Frank Local-first collaboration layer for things that aren't on the internet yet

Share unfinished work without deploying it.

Frank runs locally on your machine. Point it at a URL, drop in a file, or start a blank canvas — then comment, curate feedback, and route everything into the AI tools you already use. A local-first collaboration layer for things that aren't on the internet yet.

Built for small builders who don't want or need to live inside large SaaS workflows. Nothing leaves your computer unless you decide to share it.

Frank commenting overlay on a wrapped URL
Frank feedback curation panel
Frank canvas with shapes and connectors
Frank PDF viewer with anchored comments
Frank canvas view with a template in progress
Frank AI routing and export controls

Why I Built It

The idea started as a terminal helper for basic wireframing — a quick CLI for throwing rough frames on screen. That slowly turned into something bigger. Sharing those frames locally became the interesting problem.

What I wanted was something local and easy for getting feedback on unfinished projects. Built for small builders — people like me who don't want or need to live inside big SaaS tools. I saw a use case that wasn't being served and figured I could try it.

What It Does

Four entry points, one feedback loop. Frank is a terminal tool — you start it from the command line and it opens a browser-based UI at localhost:42068.

  • Wrap any URL. Point Frank at localhost, a Vercel preview, or production. Click any element on the page to anchor a comment. A triple-anchor (CSS selector + DOM path + visual coordinates) keeps comments attached through refactors. Frank detects navigation inside the iframe and automatically proxies sites that block embedding.
  • Drop a file. PDF or image (PNG, JPG, GIF, WEBP, SVG, up to 50MB). Frank opens it in a viewer and anchors comments to coordinates. Images support wheel-zoom.
  • Start a canvas. An infinite Konva-backed canvas with a full shape library — rectangle, circle, ellipse, triangle, diamond, hexagon, star, cloud, speech, document, cylinder, parallelogram — plus text, sticky notes, freehand pen, arrows, and elbow connectors that follow their source and target as you drag. One-click Kanban / Mindmap / Flowchart / Calendar templates. Drag-and-drop image placement. Shape-anchored comment pins that move with their shape.
  • Curate and route. Approve or dismiss each comment. Set a project brief so Frank tells the AI what you're actually trying to build — not just a list of notes stripped of context.

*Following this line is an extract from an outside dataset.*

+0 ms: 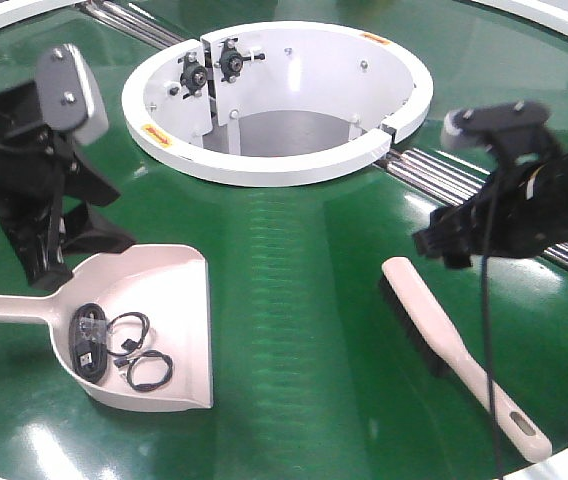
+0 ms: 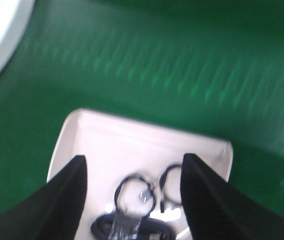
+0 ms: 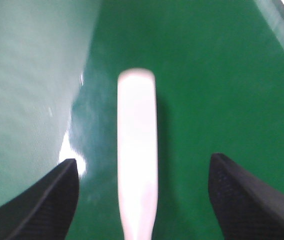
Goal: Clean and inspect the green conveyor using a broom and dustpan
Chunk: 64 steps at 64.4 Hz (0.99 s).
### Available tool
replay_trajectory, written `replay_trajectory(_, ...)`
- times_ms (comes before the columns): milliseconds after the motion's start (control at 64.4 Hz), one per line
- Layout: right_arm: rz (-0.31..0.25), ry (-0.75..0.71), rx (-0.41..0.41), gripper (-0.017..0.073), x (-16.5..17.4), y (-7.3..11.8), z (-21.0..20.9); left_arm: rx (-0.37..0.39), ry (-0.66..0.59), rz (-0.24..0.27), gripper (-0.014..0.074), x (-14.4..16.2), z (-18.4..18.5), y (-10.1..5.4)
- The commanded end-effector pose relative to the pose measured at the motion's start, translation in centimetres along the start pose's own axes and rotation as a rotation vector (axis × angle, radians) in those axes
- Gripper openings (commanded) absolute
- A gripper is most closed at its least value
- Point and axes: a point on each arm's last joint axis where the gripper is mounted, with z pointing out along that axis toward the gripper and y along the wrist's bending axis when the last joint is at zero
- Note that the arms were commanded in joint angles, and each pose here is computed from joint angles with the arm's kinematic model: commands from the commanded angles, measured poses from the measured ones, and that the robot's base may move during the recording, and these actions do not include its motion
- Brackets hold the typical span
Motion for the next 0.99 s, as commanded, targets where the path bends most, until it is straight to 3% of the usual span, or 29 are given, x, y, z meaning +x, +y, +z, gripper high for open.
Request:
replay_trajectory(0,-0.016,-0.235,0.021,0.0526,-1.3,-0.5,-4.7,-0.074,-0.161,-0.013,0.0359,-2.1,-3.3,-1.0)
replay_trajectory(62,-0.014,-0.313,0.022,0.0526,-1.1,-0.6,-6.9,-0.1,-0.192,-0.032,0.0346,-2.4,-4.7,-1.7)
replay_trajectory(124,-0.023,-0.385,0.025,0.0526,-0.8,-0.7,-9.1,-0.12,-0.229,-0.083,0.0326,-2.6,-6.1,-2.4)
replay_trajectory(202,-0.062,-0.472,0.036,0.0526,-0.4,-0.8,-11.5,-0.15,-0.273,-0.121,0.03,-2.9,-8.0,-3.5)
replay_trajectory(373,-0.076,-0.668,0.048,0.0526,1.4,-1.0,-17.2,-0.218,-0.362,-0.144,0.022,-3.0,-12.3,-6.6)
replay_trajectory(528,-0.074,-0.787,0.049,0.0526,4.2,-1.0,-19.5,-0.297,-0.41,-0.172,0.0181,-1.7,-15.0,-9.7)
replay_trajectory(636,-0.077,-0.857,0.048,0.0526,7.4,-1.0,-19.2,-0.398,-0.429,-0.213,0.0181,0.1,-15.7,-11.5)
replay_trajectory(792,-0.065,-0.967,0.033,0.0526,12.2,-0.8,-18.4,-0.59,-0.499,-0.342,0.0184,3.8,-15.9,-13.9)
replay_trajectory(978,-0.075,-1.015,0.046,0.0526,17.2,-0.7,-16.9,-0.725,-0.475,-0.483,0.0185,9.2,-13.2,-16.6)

From there, three paths to hand feedback to AI:

  • MCP server. Frank exposes 15 tools to Claude, Cursor, or any MCP client.
  • Copy as prompt. A structured prompt lands on your clipboard. Paste it anywhere.
  • Export. JSON, Markdown, or PDF — comments, curations, and the full AI decision trail.

Sharing is optional. Async links work for any project type. A live canvas share streams every shape edit to open viewers in near real time over SSE.

For URL projects, Frank can auto-deploy a local project directory — Next.js, Vite, SvelteKit, Astro, Remix, or plain static HTML — to a preview on your own Vercel account. It runs an envelope check, a pre-flight build, a 30-second smoke test, and generates safe-dummy env values for Supabase, Clerk, Stripe, Sentry, Auth0, and PostHog. A same-origin comment overlay is injected at build time. Reviewers open the preview and interact with the real running app, not a screenshot. Revoke any time from the active-shares list.

You host the backend. A one-click Vercel reference implementation is included; any host implementing the seven-endpoint Cloud API contract works.

How It Works

Two packages. One local, one cloud.

The local daemon is Node.js + TypeScript and serves an HTTP + WebSocket server, an MCP stdio bridge, a content proxy, a content-addressed asset store, canvas state I/O, a bundle / report builder, and the URL share auto-deploy pipeline (envelope detection, allowlist bundler, pre-flight build, per-SDK env encoders, Vercel Deployments API client). Everything is written to ~/.frank/ on your machine.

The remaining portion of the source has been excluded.